When does DynamoDB throttle request? - amazon-web-services

In the answer to "How is Amazon DynamoDB throughput calculated and limited?" it's been suggested, that DynamoDB throttles request whenever you exceed provisioned throughput on per second basis. However, this contradicts my experience.
I've table where I post multiple rows, often the number of rows way exceeding provisioned write capacity. This happens in short bursts. At one point I've even got 5 minutes average above provisioned capacity. OTOH, 15 minutes average is below capacity. I haven't got any throttled request in that period.
5 minutes average peaks at 8.053 with provisioned capacity of 6:
15 minutes average peaks well below provisioned capacity:
So when does DynamoDB throttle requests? What kind of average does it take in account? How high above provisioned capacity can the burst be before it gets throttled?
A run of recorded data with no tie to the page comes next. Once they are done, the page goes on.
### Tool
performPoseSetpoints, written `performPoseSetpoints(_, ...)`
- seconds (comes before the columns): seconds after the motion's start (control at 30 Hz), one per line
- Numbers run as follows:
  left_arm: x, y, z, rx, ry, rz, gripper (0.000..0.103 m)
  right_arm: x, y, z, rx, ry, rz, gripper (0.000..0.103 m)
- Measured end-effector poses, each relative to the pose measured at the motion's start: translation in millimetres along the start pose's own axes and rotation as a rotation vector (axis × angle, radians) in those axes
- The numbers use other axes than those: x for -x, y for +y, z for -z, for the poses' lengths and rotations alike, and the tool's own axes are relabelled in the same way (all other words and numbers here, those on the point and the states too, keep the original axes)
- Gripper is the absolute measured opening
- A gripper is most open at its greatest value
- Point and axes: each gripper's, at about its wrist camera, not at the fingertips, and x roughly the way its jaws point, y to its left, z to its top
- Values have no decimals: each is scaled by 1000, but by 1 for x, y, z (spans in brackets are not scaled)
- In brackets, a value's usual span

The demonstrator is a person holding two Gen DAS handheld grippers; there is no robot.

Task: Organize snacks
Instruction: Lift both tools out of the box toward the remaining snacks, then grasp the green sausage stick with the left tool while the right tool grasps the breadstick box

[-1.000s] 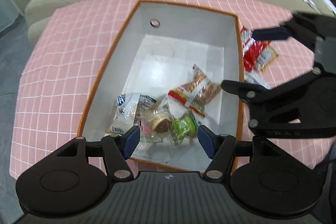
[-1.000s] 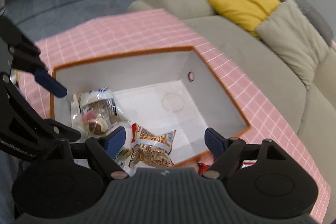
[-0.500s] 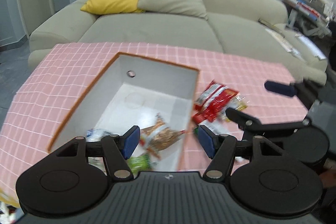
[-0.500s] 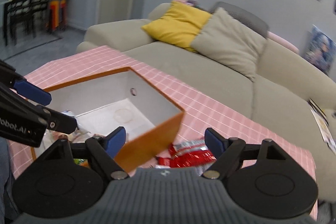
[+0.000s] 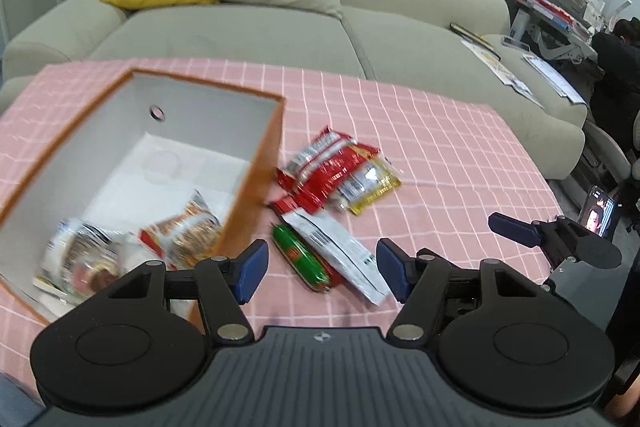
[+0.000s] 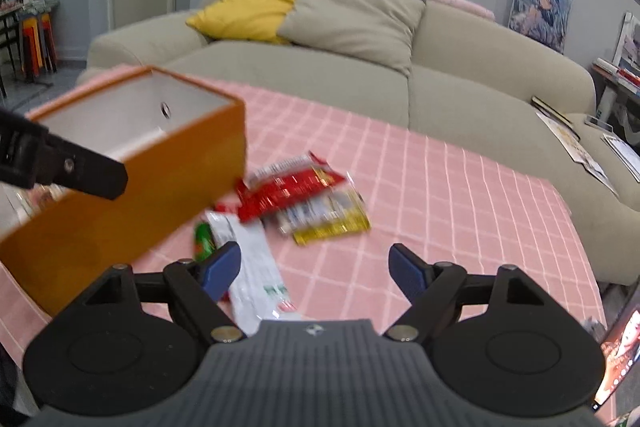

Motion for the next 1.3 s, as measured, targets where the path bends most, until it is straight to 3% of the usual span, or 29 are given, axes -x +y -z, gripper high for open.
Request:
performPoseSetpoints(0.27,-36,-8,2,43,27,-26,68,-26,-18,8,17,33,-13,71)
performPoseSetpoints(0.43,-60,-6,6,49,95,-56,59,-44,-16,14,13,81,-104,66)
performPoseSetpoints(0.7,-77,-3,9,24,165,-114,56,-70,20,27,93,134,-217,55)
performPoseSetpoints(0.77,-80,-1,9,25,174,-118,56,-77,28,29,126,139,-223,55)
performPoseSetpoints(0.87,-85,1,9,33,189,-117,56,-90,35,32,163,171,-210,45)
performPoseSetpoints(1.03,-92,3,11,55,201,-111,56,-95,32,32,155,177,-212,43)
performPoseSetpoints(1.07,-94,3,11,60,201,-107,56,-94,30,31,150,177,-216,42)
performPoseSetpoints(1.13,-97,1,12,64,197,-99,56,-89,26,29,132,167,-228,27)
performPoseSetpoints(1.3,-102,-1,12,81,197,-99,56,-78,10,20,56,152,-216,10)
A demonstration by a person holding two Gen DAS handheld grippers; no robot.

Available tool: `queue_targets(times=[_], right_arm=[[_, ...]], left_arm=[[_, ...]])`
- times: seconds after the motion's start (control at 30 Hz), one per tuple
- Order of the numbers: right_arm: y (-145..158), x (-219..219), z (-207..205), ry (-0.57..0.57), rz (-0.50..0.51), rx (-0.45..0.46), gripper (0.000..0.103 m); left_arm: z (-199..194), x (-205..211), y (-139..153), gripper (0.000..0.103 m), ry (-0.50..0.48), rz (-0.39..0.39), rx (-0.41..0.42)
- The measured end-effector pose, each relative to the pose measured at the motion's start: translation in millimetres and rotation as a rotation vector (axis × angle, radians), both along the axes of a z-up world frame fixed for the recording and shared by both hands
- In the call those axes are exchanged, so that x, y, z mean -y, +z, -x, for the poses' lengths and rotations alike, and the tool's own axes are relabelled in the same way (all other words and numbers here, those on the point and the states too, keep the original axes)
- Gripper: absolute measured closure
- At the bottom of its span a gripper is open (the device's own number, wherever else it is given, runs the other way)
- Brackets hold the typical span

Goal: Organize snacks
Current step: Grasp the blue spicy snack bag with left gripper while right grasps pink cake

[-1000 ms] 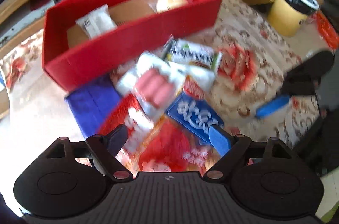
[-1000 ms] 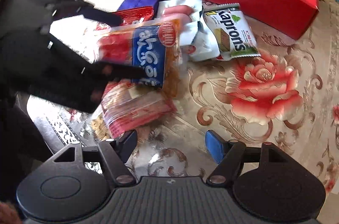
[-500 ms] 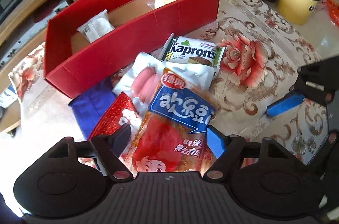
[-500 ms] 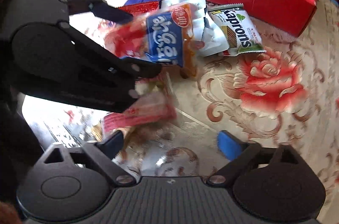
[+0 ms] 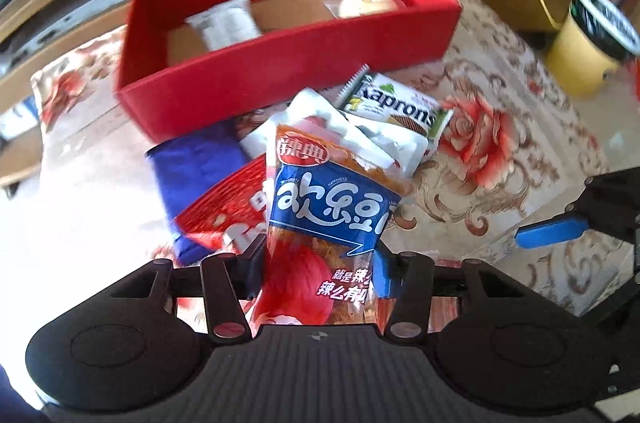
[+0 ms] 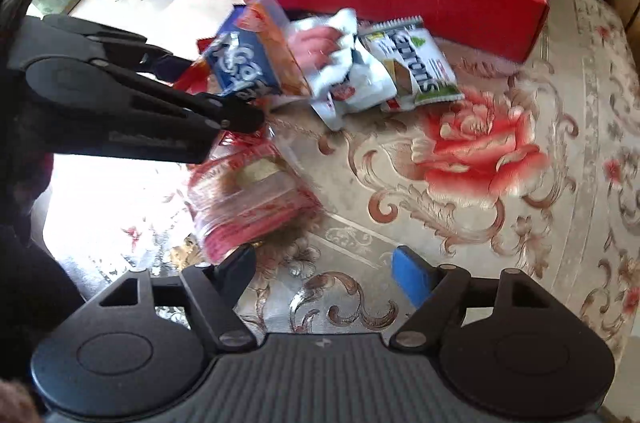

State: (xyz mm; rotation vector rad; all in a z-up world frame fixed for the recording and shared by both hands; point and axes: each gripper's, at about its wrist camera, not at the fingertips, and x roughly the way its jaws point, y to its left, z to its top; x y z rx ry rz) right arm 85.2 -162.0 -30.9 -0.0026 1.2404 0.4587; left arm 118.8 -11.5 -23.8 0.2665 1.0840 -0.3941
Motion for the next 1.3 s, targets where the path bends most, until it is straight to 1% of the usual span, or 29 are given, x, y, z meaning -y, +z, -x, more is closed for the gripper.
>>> queue_targets(times=[0.07, 0.13, 0.2, 0.3, 0.4, 0.47, 0.57, 0.7, 0.77, 0.8, 0.83, 0.87, 0.93, 0.97, 1.0, 1.03, 1.07, 1.13, 1.2, 1.3], right_arm=[[5.3, 1.5, -0.1, -0.015, -0.013, -0.006, 0.029], [5.7, 1.3, -1.2, -0.04, -0.034, -0.03, 0.029], [7.5, 0.4, -3.1, -0.064, -0.032, -0.042, 0.029], [7.5, 5.4, -5.5, -0.144, -0.077, -0.073, 0.029], [7.3, 11.0, -1.8, -0.203, -0.068, -0.073, 0.029], [5.8, 16.5, 0.0, -0.261, -0.066, -0.089, 0.029], [1.6, 16.4, -1.4, -0.334, -0.127, -0.126, 0.029], [-4.7, -0.5, -8.4, -0.405, -0.254, -0.168, 0.029], [-8.0, -14.7, -11.7, -0.433, -0.27, -0.175, 0.029], [-10.4, -20.4, -13.9, -0.45, -0.28, -0.179, 0.029], [-12.2, -24.3, -14.8, -0.469, -0.276, -0.18, 0.029], [-14.0, -28.3, -16.2, -0.472, -0.268, -0.166, 0.029], [-17.8, -36.8, -20.6, -0.43, -0.196, -0.121, 0.031], [-17.0, -39.4, -21.1, -0.397, -0.18, -0.108, 0.035], [-14.8, -39.9, -21.2, -0.365, -0.16, -0.1, 0.041], [-13.4, -41.4, -21.3, -0.324, -0.127, -0.087, 0.044], [-12.1, -42.7, -22.3, -0.29, -0.096, -0.072, 0.045], [-8.8, -40.3, -25.7, -0.237, -0.038, -0.045, 0.047], [-4.6, -34.6, -29.7, -0.206, 0.013, -0.026, 0.049], [-1.8, -29.8, -32.2, -0.154, 0.069, 0.007, 0.049]], left_arm=[[6.1, -8.4, 8.3, 0.046, 0.033, 0.033, 0.013], [11.8, -18.2, 17.0, 0.046, 0.076, 0.061, 0.024], [14.4, -26.9, 23.8, 0.046, 0.111, 0.092, 0.03], [16.3, -37.8, 25.2, 0.046, 0.146, 0.119, 0.022], [14.4, -43.0, 16.1, 0.047, 0.16, 0.112, -0.012], [14.1, -46.3, 11.5, 0.047, 0.17, 0.108, -0.031], [15.1, -51.1, 10.9, 0.047, 0.179, 0.115, -0.036], [18.1, -55.0, 10.9, 0.047, 0.185, 0.118, -0.043], [20.1, -55.1, 7.1, 0.047, 0.188, 0.113, -0.057], [21.0, -56.1, 4.2, 0.049, 0.195, 0.104, -0.064], [20.1, -58.6, 1.0, 0.047, 0.212, 0.089, -0.069], [19.4, -63.0, -2.2, 0.047, 0.223, 0.095, -0.084], [19.1, -70.7, -7.7, 0.047, 0.244, 0.107, -0.111], [20.0, -71.6, -9.7, 0.047, 0.245, 0.097, -0.111], [21.0, -71.9, -12.5, 0.046, 0.245, 0.087, -0.112], [21.7, -72.1, -16.1, 0.046, 0.245, 0.083, -0.122], [22.2, -71.7, -19.3, 0.045, 0.245, 0.079, -0.131], [25.1, -67.5, -19.8, 0.043, 0.226, 0.063, -0.114], [26.6, -64.7, -22.0, 0.04, 0.214, 0.053, -0.108], [29.9, -58.7, -24.7, 0.034, 0.191, 0.027, -0.097]])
DynamoDB is designed to ensure that your provisioned capacity is available on a per-second basis. If you provision a table for ten 1kB reads per second then DynamoDB will give you enough capacity to handle that throughput rate. In addition, DynamoDB will sometimes allow you to achieve limited bursting above your provisioned throughput for a short period of time. This is intended to absorb natural variations in customer workloads. This bursting is not guaranteed and it is not always available (and the nature of the available bursting may change over time). As is currently described in the best practices documentation, in order to get the best performance you should have an evenly distributed workload that does not exceed your provisioned capacity and distributes the load evenly over the key space. However, if the reality of production behavior for your application deviates from an evenly distributed workload then DynamoDB may absorb some of the bursts.
As for how much to provision your table, it depends a lot on your workload. You could start with provisioning to something like 80% of your peaks and then adjust your table capacity depending on how many throttles you receive (which you can see in your CloudWatch graphs) and your application’s tolerance for latency induced by retries. Keep in mind that DynamoDB does not allow unlimited bursts above your provisioned capacity. You may be able to absorb short bursts but you cannot sustain a throughput rate above your provisioned capacity level for an extended period of time. The general guidance we can give is to provision for something close to your peaks and then dial down while watching for throttles.
This answer was posted in AWS forums
Disclaimer: I work for Amazon, DynamoDB team.

There's a hint in the DynamoDB documentation that explains how bursting works:
When you are not fully utilizing a partition's throughput, DynamoDB retains a portion of your unused capacity for later bursts of throughput usage. DynamoDB currently retains up five minutes (300 seconds) of unused read and write capacity.
But it also says that you cannot rely on this behavior:
However, do not design your application so that it depends on burst capacity being available at all times: DynamoDB can and does use burst capacity for background maintenance and other tasks without prior notice.
At least that would explain why it was possible to have a 5 minute average above the provisioned capacity. With the explanation above, it would even be possible to have 15 minute averages (or longer timespans) to be above the provisioned capacity, if you have a spike in the very beginning of the interval and less usage within the 300 seconds before the start of the interval.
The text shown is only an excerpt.